• _WORK REQUEST_:
Write out, word for word, only the data from its first line to the line containing "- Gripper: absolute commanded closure".

• _DATA EXTRACT_:
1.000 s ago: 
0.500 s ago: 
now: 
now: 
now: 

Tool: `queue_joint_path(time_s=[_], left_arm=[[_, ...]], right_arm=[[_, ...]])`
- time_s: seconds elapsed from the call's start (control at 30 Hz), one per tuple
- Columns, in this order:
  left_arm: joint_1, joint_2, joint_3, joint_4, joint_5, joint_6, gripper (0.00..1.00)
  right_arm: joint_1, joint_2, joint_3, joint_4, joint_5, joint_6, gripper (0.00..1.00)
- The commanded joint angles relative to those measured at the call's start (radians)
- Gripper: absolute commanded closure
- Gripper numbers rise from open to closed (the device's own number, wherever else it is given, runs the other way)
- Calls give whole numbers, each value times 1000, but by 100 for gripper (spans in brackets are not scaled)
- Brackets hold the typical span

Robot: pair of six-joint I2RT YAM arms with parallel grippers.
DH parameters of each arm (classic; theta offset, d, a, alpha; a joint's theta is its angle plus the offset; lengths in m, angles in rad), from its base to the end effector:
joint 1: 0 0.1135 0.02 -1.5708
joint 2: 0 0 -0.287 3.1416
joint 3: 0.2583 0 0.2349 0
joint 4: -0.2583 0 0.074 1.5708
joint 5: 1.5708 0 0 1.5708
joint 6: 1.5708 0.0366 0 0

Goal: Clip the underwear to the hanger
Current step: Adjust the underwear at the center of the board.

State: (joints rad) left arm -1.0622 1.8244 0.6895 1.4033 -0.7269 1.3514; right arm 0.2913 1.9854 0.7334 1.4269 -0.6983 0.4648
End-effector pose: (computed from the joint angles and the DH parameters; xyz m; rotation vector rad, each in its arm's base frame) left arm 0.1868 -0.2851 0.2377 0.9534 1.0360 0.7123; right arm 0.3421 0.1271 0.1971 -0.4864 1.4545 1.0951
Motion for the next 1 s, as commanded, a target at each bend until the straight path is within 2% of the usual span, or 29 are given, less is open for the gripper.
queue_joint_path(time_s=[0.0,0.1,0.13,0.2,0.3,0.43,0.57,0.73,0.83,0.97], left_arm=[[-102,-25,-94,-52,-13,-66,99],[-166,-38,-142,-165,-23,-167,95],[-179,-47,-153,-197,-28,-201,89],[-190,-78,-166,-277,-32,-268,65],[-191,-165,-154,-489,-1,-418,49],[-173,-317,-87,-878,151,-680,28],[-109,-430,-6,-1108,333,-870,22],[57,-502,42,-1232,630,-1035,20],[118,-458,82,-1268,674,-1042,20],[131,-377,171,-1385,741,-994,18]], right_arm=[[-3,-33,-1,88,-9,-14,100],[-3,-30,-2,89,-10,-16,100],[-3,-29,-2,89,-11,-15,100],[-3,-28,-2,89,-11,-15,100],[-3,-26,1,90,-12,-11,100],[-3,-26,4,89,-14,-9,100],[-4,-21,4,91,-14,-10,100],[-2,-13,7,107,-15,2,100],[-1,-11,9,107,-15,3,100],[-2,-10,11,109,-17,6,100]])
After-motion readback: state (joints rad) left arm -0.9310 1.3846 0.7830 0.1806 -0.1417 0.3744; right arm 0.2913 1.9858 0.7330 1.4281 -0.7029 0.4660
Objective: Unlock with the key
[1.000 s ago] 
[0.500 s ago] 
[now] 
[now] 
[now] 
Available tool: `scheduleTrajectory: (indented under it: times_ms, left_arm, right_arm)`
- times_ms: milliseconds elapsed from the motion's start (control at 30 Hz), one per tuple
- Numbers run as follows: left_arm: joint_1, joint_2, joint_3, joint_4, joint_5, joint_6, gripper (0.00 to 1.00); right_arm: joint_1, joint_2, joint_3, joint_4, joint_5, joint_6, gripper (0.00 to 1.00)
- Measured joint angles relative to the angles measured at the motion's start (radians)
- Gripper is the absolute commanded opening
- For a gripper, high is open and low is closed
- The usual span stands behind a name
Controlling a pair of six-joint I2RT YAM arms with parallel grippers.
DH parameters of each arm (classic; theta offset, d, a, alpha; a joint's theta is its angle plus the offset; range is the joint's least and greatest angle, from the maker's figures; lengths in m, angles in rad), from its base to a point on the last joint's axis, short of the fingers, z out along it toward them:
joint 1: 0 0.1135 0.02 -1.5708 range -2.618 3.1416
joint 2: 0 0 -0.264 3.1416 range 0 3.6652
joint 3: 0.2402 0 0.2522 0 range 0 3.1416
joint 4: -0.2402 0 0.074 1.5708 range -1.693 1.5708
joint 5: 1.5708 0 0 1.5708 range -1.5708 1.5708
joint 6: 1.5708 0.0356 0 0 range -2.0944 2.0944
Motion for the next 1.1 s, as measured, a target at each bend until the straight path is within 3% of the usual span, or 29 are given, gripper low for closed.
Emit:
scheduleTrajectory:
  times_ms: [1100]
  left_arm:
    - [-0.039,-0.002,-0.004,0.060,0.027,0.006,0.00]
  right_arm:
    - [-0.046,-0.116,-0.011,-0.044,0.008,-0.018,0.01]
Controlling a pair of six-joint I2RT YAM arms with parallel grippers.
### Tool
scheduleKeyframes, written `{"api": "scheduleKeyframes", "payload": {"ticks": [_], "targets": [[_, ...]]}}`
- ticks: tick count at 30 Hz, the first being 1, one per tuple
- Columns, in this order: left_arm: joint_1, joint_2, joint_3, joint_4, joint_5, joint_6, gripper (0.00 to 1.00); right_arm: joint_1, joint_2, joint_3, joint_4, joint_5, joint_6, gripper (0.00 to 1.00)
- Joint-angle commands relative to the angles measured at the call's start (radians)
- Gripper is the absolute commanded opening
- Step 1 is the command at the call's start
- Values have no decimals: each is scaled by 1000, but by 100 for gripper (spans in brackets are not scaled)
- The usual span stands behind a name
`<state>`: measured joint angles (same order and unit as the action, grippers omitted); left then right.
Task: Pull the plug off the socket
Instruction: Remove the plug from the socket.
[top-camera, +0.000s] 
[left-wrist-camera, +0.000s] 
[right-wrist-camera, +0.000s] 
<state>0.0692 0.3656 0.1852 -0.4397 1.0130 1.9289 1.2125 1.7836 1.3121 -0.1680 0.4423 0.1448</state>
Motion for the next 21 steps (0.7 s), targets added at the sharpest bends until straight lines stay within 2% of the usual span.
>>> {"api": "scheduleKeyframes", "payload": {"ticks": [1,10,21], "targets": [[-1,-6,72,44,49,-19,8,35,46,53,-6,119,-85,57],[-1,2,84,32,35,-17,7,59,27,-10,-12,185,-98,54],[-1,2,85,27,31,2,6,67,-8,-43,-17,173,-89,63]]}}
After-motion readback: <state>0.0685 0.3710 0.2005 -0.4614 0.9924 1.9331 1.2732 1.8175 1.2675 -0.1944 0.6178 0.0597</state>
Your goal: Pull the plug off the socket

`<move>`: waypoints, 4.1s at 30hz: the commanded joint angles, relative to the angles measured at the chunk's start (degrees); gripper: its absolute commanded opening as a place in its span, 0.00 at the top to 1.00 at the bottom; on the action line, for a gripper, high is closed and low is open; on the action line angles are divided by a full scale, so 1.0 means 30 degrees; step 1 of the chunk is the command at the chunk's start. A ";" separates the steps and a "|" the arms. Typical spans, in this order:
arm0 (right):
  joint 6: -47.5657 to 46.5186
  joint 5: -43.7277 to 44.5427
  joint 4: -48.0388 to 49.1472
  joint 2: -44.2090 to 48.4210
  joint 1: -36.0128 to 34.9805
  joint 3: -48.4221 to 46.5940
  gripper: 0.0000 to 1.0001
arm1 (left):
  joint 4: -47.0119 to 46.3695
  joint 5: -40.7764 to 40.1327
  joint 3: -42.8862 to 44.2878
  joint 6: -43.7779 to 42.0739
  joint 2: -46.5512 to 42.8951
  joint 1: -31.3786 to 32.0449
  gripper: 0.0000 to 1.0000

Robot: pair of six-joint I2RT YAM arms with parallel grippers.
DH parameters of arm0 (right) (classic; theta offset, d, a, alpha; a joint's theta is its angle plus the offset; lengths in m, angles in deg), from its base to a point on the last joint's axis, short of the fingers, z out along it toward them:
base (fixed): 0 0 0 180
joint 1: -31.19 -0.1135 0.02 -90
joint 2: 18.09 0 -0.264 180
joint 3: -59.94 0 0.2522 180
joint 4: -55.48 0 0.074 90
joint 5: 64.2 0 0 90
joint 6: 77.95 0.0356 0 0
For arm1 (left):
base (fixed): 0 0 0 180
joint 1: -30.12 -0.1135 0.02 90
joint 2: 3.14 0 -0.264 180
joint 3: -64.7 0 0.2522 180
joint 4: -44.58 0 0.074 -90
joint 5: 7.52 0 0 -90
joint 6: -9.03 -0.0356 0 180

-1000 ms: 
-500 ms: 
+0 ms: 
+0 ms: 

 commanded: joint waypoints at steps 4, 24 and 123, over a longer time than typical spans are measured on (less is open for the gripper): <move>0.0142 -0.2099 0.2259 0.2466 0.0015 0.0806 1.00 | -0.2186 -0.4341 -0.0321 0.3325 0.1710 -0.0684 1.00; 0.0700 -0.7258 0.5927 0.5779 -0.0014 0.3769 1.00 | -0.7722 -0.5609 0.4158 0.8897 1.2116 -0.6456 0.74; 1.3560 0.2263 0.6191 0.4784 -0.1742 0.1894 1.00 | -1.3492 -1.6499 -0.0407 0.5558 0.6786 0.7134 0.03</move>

• _RESULT_:
1.000 s ago: 
0.500 s ago: 
now: 
now: 
now: 

Tool: `queue_joint_path(time_s=[_], left_arm=[[_, ...]], right_arm=[[_, ...]])`
- time_s: seconds elapsed from the call's start (control at 30 Hz), one per tuple
- Columns, in this order:
  left_arm: joint_1, joint_2, joint_3, joint_4, joint_5, joint_6, gripper (0.00..1.00)
  right_arm: joint_1, joint_2, joint_3, joint_4, joint_5, joint_6, gripper (0.00..1.00)
- The commanded joint angles relative to those measured at the call's start (radians)
- Gripper: absolute commanded closure

This is the complete answer to the exercise.